(Records from a dataset)
◇ ◇ ◇ ◇ ◇ ◇ ◇

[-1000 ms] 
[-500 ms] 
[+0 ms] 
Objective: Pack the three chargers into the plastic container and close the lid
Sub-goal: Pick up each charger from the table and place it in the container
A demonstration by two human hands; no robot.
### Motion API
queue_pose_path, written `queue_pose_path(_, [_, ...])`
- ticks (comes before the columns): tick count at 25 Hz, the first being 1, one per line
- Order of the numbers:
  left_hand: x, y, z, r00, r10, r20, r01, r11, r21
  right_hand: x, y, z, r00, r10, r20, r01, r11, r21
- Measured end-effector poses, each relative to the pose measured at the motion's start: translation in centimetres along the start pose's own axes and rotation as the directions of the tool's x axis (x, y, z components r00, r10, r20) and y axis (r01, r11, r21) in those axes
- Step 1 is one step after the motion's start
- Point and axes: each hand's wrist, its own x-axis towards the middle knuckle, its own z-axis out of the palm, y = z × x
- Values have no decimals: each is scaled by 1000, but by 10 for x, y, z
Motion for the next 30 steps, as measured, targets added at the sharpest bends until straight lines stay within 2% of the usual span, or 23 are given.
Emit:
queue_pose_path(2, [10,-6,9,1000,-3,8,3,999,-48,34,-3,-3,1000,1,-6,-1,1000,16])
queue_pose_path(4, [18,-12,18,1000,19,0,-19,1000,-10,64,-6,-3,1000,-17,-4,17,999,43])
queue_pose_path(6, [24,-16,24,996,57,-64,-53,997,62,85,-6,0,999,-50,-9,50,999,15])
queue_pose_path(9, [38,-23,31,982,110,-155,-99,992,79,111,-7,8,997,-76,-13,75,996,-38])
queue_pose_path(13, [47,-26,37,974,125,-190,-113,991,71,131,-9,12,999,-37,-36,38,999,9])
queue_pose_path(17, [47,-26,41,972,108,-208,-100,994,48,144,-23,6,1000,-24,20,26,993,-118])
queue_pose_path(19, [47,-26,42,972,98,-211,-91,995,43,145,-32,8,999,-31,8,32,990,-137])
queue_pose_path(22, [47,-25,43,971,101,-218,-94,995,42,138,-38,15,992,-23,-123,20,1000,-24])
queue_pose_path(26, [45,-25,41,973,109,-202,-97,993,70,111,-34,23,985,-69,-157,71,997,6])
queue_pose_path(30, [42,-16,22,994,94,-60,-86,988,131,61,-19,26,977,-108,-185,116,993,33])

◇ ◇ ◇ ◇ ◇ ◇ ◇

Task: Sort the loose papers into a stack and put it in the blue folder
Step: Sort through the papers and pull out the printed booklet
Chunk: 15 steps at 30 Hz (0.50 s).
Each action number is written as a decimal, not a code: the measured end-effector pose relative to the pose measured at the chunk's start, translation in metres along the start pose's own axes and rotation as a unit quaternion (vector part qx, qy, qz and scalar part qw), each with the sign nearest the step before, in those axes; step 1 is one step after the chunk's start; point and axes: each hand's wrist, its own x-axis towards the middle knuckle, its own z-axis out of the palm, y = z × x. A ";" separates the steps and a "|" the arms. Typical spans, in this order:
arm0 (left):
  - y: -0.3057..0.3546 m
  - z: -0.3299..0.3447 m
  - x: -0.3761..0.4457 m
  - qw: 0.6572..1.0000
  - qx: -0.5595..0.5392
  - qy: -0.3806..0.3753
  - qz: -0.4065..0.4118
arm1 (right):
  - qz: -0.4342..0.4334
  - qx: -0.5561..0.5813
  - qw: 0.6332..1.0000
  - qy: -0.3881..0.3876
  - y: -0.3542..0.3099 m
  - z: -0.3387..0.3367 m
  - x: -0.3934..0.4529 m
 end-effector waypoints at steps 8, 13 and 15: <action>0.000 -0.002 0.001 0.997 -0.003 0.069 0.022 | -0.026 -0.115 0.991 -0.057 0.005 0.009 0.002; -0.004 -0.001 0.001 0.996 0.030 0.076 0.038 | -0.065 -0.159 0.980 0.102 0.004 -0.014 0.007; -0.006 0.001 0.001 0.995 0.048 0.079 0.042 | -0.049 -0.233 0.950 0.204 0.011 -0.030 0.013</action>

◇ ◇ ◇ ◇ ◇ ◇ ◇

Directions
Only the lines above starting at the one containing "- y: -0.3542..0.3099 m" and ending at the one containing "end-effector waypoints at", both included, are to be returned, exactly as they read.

Response box
  - y: -0.3542..0.3099 m
  - z: -0.3387..0.3367 m
  - x: -0.3934..0.4529 m
 end-effector waypoints at steps 8, 13 and 15: <action>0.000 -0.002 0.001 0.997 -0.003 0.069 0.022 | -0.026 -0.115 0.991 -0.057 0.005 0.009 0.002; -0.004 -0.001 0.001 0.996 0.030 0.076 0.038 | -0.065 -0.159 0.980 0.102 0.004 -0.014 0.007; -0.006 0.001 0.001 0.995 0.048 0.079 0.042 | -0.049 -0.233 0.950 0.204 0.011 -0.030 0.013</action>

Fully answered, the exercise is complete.